Tuesday 27 March 2012

R: ifelse statements with multiple variables and NAs

ifelse statements in R are the bread and butter of recoding variables. Normally these are pretty easy to do, particularly when we are recoding off one variable, and that variable contains no missing values. There are lots of examples on how to do this simple coding already available, so I will simply redirect you to the posts here and here, which are excellent summaries of how to do simple ifelse coding.

Things get more complicated when:

  • the recoding is defined off more than one variable, and
  • the variables contain missing values (NA in R speak)
I've been working on this type of coding for the past day, and I thought I would share my tips with you as it took me quite a while to figure out how to do this, with numerous internet searches. Hopefully I can save someone else the time!

My data frame is a survey of the general population, looking at consumption of a particular type of food (we'll call it Widgets), because there was insufficient information about Widget-eaters to be able to cut a better sample frame. The end result is that I have a data frame where only around 10% of respondents say they have eaten Widgets. This means that I have lots of information about the relevant 10% of the population, and a much smaller amount of information about the other 90% (age, location, and sex only). Currently I am holding, and working on, all the data in one data frame without subsetting, although I may subset later. The upshot is that I have a data frame where 90% of the data is NA.

The current problem I am faced with is that there were a number of open-ended response options to questions because we had "Other, please specify" type options. These other responses were selected by only a subset of the Widget eaters (who are 10% of my respondents). These "Other" response options, which are answers to questions like "Where did you last buy Widgets", "Where did you obtain information about the benefits of eating Widgets" were coded into updated categories by subject matter experts and provided to me as Excel files. My role here is to merge the updated coding into the existing response option coding for each question where there is an open-ended response.

Normally, that's been pretty easy. Most of the questions have required a "pick one only" type response so it's just been a matter of updating an existing variable, from a response of "Other" to a better coded response. That's simply replacement coding, where an existing variable level is overwritten by a new one.
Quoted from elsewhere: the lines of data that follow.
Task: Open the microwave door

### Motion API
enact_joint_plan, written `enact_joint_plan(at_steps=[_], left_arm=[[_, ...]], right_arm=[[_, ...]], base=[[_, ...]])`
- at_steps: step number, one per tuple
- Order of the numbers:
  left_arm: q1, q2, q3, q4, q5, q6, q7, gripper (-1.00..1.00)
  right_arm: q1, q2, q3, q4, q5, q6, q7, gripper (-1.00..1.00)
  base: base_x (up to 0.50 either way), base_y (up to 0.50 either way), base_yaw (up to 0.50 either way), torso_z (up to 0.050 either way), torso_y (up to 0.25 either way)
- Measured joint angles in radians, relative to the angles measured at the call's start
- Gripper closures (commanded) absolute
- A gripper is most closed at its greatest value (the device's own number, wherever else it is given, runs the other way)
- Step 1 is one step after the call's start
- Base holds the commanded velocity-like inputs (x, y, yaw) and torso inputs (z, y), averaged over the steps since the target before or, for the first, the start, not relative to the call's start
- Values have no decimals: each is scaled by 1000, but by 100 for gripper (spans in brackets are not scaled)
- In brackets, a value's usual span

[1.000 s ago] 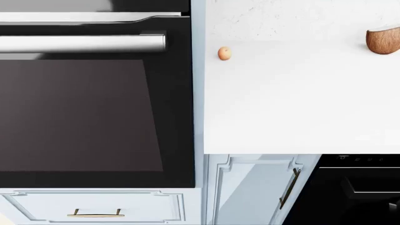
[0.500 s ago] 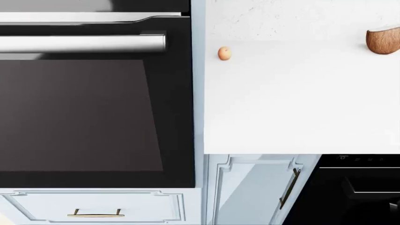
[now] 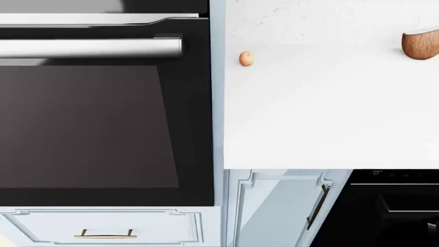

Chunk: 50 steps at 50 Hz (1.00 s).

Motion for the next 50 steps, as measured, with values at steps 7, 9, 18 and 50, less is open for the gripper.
enact_joint_plan(at_steps=[7, 9, 18, 50], left_arm=[[-21, -1, 4, -9, 0, 11, 2, -100], [-31, 0, 4, -10, 0, 13, 3, -100], [-74, 15, -6, 16, -19, -9, 3, -100], [-53, 197, 85, -25, -100, -1, 50, -100]], right_arm=[[0, 2, -3, 2, 3, -3, 3, -100], [1, 2, -3, 2, 4, -3, 4, -100], [4, 4, -3, 0, 12, 0, 11, -100], [-25, 28, 46, -16, 57, -3, 27, -100]], base=[[0, 0, 0, 0, 1], [0, 0, 0, 0, 0], [0, 0, 0, 0, 0], [0, 0, 0, 0, 0]])
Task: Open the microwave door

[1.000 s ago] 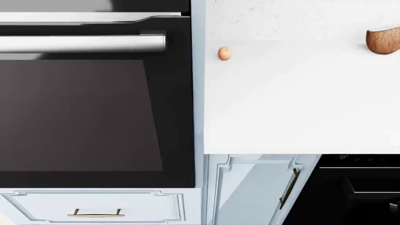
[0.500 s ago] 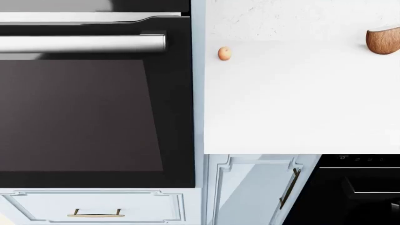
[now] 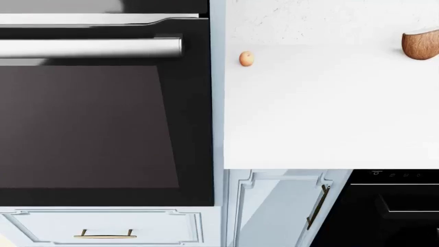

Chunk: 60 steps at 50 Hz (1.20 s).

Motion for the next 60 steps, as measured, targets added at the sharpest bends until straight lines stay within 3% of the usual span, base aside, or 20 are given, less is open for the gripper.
enact_joint_plan(at_steps=[15, 33, 44, 60], left_arm=[[-67, 67, 124, -353, 44, 233, 72, -100], [-104, 91, 226, -689, 100, 460, 106, -100], [-109, 93, 195, -814, 190, 538, 115, -100], [-112, 95, 58, -896, 338, 594, 144, -100]], right_arm=[[-10, 17, 9, 8, 12, -13, 4, -100], [-25, 27, 18, 9, 25, -24, 10, -100], [-27, 31, 14, 13, 27, -30, 14, -100], [-25, 31, -3, 19, 28, -38, 21, -100]], base=[[0, 0, 0, 0, 0], [0, 0, 0, 0, 0], [0, 0, 0, 0, 0], [0, 0, 0, 0, 0]])
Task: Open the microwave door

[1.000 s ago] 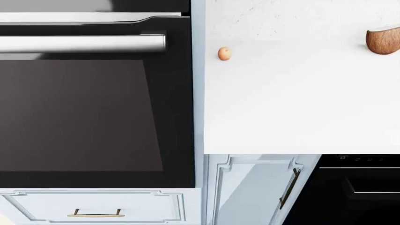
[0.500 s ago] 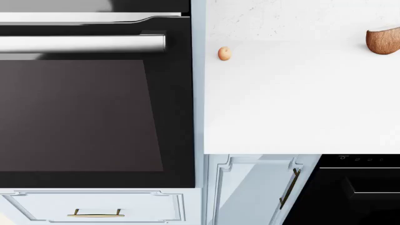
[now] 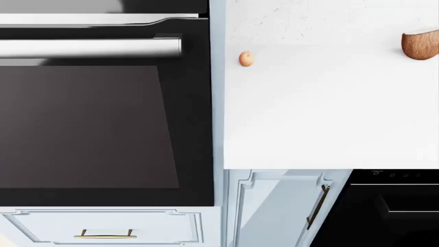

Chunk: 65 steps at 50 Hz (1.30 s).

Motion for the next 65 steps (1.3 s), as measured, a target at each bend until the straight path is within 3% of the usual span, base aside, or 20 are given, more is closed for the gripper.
enact_joint_plan(at_steps=[16, 35, 49, 65], left_arm=[[0, 0, -209, 12, 8, 8, 61, -100], [14, 0, -276, 135, 152, -144, 173, -100], [7, -12, -263, 426, 320, -345, 276, -100], [0, -41, -259, 828, 382, -633, 375, -100]], right_arm=[[7, -8, -30, 16, -8, -15, 4, -100], [7, -11, -43, 21, -6, -28, 12, -100], [2, -9, -38, 20, 4, -34, 19, -100], [9, -8, -44, 19, 15, -35, 29, -100]], base=[[0, 0, 0, 0, 0], [0, 0, 0, 1, 0], [0, 0, 0, 0, 0], [0, 0, 0, 0, 0]])
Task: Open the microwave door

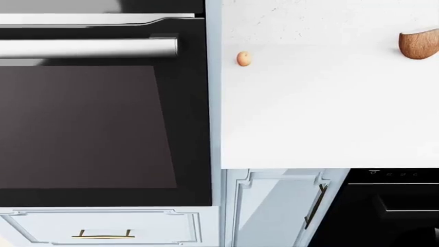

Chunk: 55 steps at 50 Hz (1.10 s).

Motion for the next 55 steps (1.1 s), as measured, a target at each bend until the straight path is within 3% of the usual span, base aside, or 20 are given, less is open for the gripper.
enact_joint_plan(at_steps=[11, 20, 36, 55], left_arm=[[0, 8, -5, 115, -24, -98, -11, -100], [0, 26, 5, 103, -175, -96, -142, -100], [0, 39, 103, -260, -363, 237, -389, -100], [1, 41, 68, -600, -244, 538, -578, -100]], right_arm=[[8, 3, -4, 1, 7, 2, 7, -100], [16, 7, 0, -2, 19, 8, 14, -100], [5, 23, 23, -12, 40, 10, 22, -100], [3, 34, 25, -9, 48, 5, 27, -100]], base=[[0, 0, 0, 0, 0], [0, 0, 0, 0, 0], [0, 0, 0, 0, 0], [0, 0, 0, 0, 0]])
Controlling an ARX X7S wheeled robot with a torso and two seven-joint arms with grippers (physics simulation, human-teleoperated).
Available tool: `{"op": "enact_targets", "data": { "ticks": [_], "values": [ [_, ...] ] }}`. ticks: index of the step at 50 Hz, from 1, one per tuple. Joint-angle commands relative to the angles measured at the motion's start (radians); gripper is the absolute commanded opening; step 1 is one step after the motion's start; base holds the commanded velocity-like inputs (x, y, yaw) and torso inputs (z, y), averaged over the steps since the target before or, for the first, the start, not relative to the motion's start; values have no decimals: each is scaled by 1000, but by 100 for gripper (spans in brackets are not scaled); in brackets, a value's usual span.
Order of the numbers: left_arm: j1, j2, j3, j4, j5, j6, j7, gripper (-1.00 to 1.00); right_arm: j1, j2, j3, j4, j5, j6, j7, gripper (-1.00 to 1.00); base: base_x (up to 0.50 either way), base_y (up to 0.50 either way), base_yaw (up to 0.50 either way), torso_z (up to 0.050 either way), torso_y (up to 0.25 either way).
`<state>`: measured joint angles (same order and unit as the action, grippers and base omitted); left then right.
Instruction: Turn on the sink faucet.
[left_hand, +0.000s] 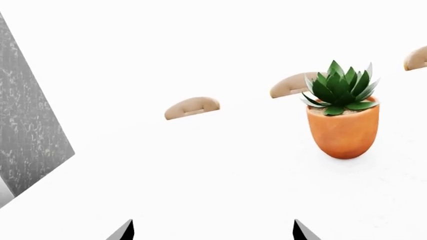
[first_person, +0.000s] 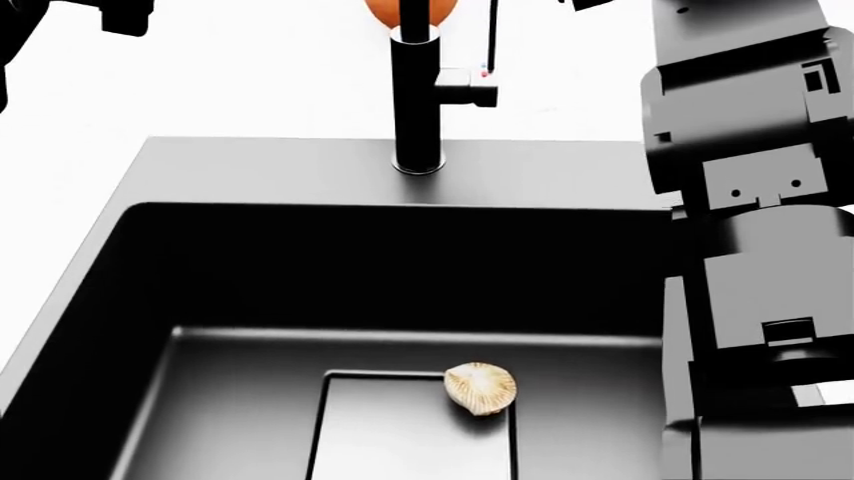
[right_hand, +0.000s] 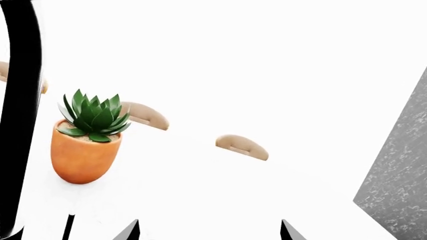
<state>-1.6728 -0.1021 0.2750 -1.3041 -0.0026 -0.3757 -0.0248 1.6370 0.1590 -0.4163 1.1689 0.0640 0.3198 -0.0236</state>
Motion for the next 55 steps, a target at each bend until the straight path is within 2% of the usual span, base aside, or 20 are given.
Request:
{"op": "enact_targets", "data": {
  "ticks": [1, 32, 38, 40, 54, 55],
  "values": [
    [-1, 10, -6, -4, 5, 11, 13, 100, -1, -11, 16, 0, 6, -6, -23, 100, 328, 35, 0, 0, 0],
    [19, 9, -23, -4, -5, 11, 7, 100, 6, -12, 24, 12, 29, 8, -33, 100, 481, 36, 0, 0, 0],
    [24, 10, -26, -4, -5, 11, 7, 100, 10, -13, 49, 21, 60, 14, -52, 100, 37, 6, 0, 0, 0],
    [24, 11, -27, -4, -5, 12, 7, 100, 6, -10, 3, 14, 26, -14, -99, 100, 0, 0, 0, 0, 0],
    [31, 3, -37, -4, -6, 14, 5, 100, 58, -26, 55, 109, 98, 63, -180, 100, 0, 0, 0, 0, 0],
    [32, 1, -37, -4, -6, 15, 9, 100, -52, -48, 62, 66, 99, 4, -127, 100, 0, 0, 0, 0, 0]
  ]
}}
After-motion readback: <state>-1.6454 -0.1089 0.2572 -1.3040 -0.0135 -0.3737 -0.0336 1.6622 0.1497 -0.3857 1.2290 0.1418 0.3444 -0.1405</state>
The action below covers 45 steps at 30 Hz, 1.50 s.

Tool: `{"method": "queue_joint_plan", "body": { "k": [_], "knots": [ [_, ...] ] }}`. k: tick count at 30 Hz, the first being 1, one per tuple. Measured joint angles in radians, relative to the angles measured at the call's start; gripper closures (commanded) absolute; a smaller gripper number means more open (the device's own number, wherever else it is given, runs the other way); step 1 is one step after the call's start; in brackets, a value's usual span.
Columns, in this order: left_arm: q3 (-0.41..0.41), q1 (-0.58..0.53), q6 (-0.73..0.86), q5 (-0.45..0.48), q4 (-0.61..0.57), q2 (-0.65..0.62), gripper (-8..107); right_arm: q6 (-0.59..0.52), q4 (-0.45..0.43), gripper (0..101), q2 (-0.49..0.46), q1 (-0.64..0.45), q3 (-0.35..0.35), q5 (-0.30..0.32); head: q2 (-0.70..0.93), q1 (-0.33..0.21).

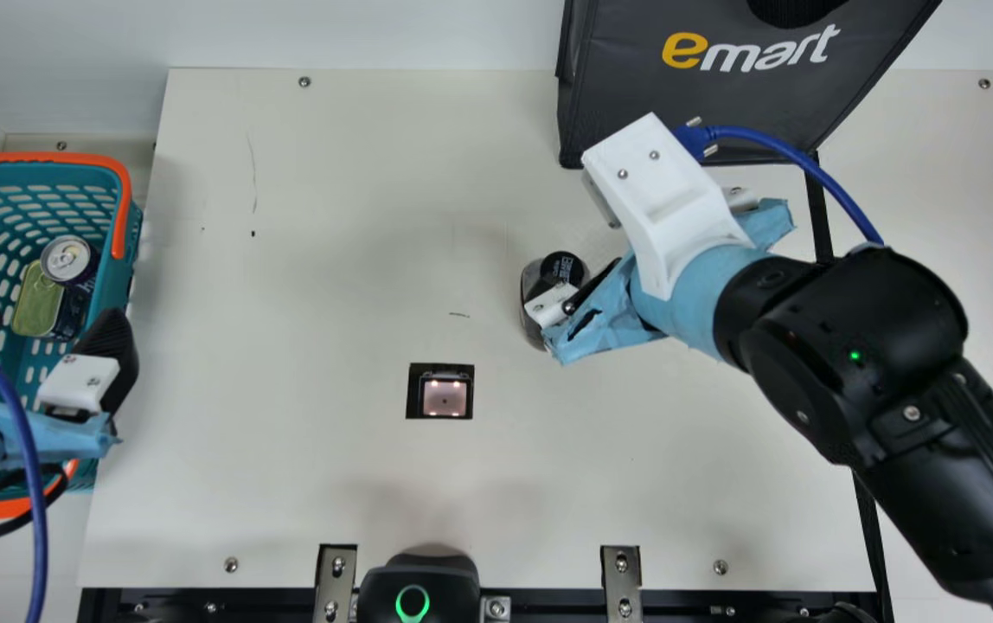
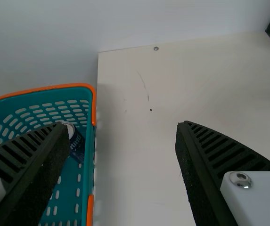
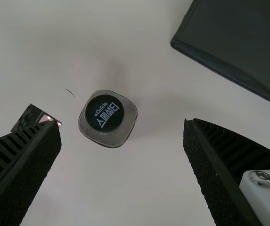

However, I have just been recoding response options to a "choose all that apply" question. And this is where my ifelse has smacked up against the NA problem. Here, I am recoding "Other" responses to the question  "Where did you obtain information about the benefits of eating Widgets?" 

There were two recodes I had to make:
  • update an existing variable to reflect that the open-ended response should have been coded to an existing response option (e.g. because of post-hoc decision to expand a response option, e.g. so that the response option "TV" now also includes "radio")
  • to construct new response option categories because the existing ones are not sufficient to capture the "other" response and there are a sufficiently large number of similar response options to justify creating a new response option.
There are 5001 respondents in the data frame. Of the 460 Widget eaters, 73 provided "other" responses to the question. The data came to me with 21 response options precoded, and the 73 responses to the "other" option were split off into Excel for recoding by a subject matter expert. I received back the recodes in the Excel file. I saved a copy of the Excel file to csv format, read that into R, and created a new variable "Other.Source" to capture all of the numeric recodes.  (I have created a data dictionary that shows what each numeric code stands for.) Inside the master R data frame ("foo"), the 20 non-"Other" responses are coded as separate variables (because this is an "all that apply" question), from C1a to C1t, with C1r as the "Other" category. The codes are:
  • 1 if the Widget eater gave that response
  • 0 if the Widget eater did not give that response
  • NA if the respondent is not a Widget eater
The Other.Source value equals the response option number for question C1 in the survey. For example, where the response should have been coded to response option 1 (i.e. variable C1a in foo), the value in Other.Source has been set to 1.

I have 4 recodes to apply to existing response option categories, and 4 new response option categories that need to be constructed as new variables in the data frame (taking the range C1u to C1x to keep with the extant metadata framework). I have had to use a slightly different approach to recode, depending on whether I am updating an existing variable, or creating a new one. I show both approaches below.

Other.Source has been merged into foo, ahead of the work below. This means that all respondents who did not have an "other" response for the question, regardless of whether or not they are Widget eaters, are NA for Other.Source in foo.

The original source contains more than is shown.